Winter Bundling Do’s & Don’ts and Snow Safety
Some of my favorite pictures of my children are when they were toddlers playing outside in the snow. Dressed in a snowsuit and fluffy mittens with a hat with a giant pom pom on top, they could barely bend their elbows or knees they were bundled up so securely! I laugh about it now but know that I was fully intentional at the time of making them look like little linebackers. Whether you’re bundling kids to play in the freshly fallen snow or for a fun winter sporting activity like skiing or outdoor ice skating, or you just need to take a stroll for some fresh air with your infant, it’s important to understand a few do’s and don’ts of proper bundling for kids.
Generally, children need more cold weather protection than adults, and the smaller the child the more layers they require to keep their body temperatures at a safe level in cold temperatures. Effective layering is one method for safe outdoor winter play, however, there are other factors to be aware of when deciding when and if it’s safe for a child to enjoy the great wintery outdoors.
Keep an eye on the temp and don’t ignore the wind chill
There is definitely a threshold for unsafe outdoor temperatures when it comes to children (and adults, honestly). In order to effectively determine if playing outside should be avoided, look at both the temperature and the wind-chill.
If the wind-chill drops the temperature below 32 degrees Fahrenheit, I’d recommend limiting time spent outdoors until temps climb a bit. Additionally, general guidelines state that any temperature under around 13 degrees Fahrenheit, with or without the wind-chill factored in, is considered dangerously cold. Temperatures that drop this low could lead to hypothermia. It is recommended to avoid being outside, if possible, in that scenario.
Do: layer effectively. Do not: over-bundle (especially infants).
Yes, infants need to be kept warm in cold temps, but over-bundling could be problematic because of the chance for overheating, which the research shows could potentially lead to certain risk factors such as SIDS. I have seen babies in the emergency department come in with fever, only to realize that they had too many snowsuits and blankets on and were overheated by these external factors, not having true fever at all. That being said, other risk factors come along with not being bundled enough. So where do we land on this?
A good rule of thumb is to give children and babies one more layer than you, as an adult, are wearing. The order of the layers matters, too, as each layer of clothing has a different “job.”
The first layer for babies can be a “onesie” and for children should be a thin and fitted long-sleeved shirt, ideally made of a moisture-wicking material. Thermal athletic apparel can be a good choice here. Keep in mind that cotton can be tricky because if it gets wet it will remain so and will not keep in body heat effectively. Some people choose merino wool (if it’s not itchy) as a base layer as it’s thin, wicks moisture, and is hypo-allergenic for sensitive skin.
The purpose of the middle layer is to retain heat, so think about: thick sweater or sweatshirt. Wool or fleece are good materials for layer number two.
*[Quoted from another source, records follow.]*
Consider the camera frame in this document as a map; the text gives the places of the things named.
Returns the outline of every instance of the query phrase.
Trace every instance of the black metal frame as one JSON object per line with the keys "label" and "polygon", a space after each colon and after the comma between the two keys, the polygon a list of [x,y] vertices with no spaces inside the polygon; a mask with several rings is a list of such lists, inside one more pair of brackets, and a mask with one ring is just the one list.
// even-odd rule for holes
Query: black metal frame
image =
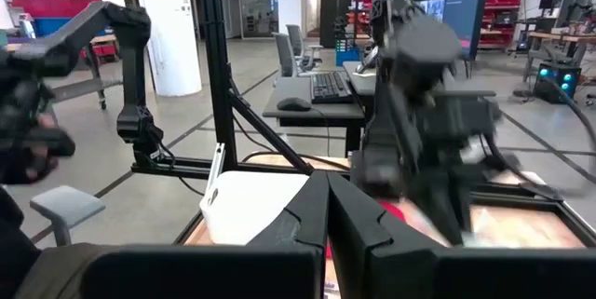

The outer layer’s job is to keep the child dry so waterproof and windproof jackets will do the trick.
For toddlers and young kids playing in the snow, waterproof pants and mittens/gloves are necessary to keep wetness away from the skin at all times. For footwear, I recommend socks that are a blend of wool and synthetic fibers for the most warmth and dryness, and rubber sole boots that fit properly so snow and water can’t sneak in.
I hear from parents all the time that they fear their child will “catch a cold” if they’re outside in the cold weather for too long or without proper bundling. Not exactly. You don’t get sick from being outside for any given amount of time, but – there is some data to suggest that lower body temperatures render a person less effective at fighting off any germ they may encounter. A good reason to pay attention to appropriate layering!
Related to this, parents ask me about pneumonia all the time.
Pneumonia is an infection in the lungs, acquired after contact with droplets containing germs from an infected person’s throat, nose or mouth and breathing them in. Pneumonia spreads most commonly in the winter because these germs thrive in cold weather and because we all spend more time indoors so germ particles can travel more easily. (I’ll say it again- this does not have anything to do with a child being outside in the cold for a specific length of time.)
Finally, one of the most common parent concerns: their child getting very red cheeks that stay red for a long time after coming inside and warming up. If this happens and the cheeks are extremely red it can be what we call “cold panniculitis” and while it may look dramatic, it is harmless and will go away on its own without any intervention. One way to avoid it is by applying an ointment like Vaseline on the cheeks prior to going outside to add that protective layer between the skin and the elements.
Have fun, stay safe outside, and don’t forget to bring your camera!